Table 2 The trend of literature coverage for S. cerevisiae genes in various FPE score thresholds

The accelerated growth of the number of genes in T10 and above during the period of decline for T0-T5 highlights the critical turning point in the research dedicated to the yeast genes’ functions. This dichotomy suggests a better risk-versus-success profile in research projects once the knowledge threshold associated with T10 has been achieved. This observation raises the question of how many articles are needed for the transition of a gene towards T10 status (see Additional file 3: File 4 for data). In Table 3, we show the actual number of research articles that various genes required to achieve a certain FPE threshold. The border between T5 and T10 genes is at ~ 30 articles. Thus, the floodgates for a dramatic increase of the gene’s literature corpus will be opened once about 30 articles have been published on it.

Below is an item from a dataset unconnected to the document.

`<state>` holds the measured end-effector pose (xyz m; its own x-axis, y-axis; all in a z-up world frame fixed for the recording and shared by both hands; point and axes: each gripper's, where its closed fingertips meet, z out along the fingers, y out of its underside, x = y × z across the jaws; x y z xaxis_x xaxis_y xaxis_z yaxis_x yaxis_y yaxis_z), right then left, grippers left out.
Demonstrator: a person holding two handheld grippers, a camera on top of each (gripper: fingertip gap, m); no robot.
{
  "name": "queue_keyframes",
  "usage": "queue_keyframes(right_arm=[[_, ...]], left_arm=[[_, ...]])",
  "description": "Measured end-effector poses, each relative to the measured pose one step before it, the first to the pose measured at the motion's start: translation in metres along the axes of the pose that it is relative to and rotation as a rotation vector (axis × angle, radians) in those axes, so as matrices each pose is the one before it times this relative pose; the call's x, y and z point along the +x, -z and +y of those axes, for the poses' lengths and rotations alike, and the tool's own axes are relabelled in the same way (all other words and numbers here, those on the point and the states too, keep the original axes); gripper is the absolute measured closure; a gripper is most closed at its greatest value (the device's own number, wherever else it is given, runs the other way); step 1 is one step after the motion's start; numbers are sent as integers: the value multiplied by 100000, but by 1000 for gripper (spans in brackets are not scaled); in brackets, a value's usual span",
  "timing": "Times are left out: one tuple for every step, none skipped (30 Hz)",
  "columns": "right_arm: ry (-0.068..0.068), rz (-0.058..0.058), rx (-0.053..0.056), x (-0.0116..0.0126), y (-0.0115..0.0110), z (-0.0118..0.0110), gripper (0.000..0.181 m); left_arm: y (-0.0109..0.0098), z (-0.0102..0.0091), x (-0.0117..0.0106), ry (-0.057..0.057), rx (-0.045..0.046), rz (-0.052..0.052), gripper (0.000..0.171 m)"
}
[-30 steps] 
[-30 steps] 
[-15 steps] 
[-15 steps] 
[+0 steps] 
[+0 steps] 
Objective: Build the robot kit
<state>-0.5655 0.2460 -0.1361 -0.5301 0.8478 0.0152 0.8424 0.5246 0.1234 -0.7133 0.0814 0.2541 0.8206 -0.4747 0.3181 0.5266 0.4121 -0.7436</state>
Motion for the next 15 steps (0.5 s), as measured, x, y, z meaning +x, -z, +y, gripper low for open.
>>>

Table 3 The real number of scientific articles necessary to generate a literature body of given FPE intervals about a S. cerevisiae gene

Table 4 shows how many years genes in various FPE threshold brackets needed to reach this publication status. Clearly, the general level of available research technology is of significance here. For genes that reached T0 after 2000 (wide availability of omics technologies) or after 1989 (routine gene sequencing is established), higher T-thresholds (> T75) were reached ~ 15 years earlier than for genes that had their T0 event in/after 1965 or even before.

Table 4 Years necessary to generate a literature body of given FPE intervals about a S. cerevisiae gene

Genes that have been identified from year 1965 onwards needed approximately 20 years to achieve the T10 threshold, whereas for genes that have occurred in the literature only after the year 2000 onwards, it still takes approximately 14 years to achieve the same T10 threshold. It is interesting to note that the average number of years to achieve even much higher FPE thresholds for genes first mentioned in year 2000 onwards is only a few years (~ 3 years) longer than the time to achieve the T10 threshold, which further suggests that T10 appears be the threshold critical to overcome scientific risks and technical problems and to trigger more incremental type of research for those yeast genes.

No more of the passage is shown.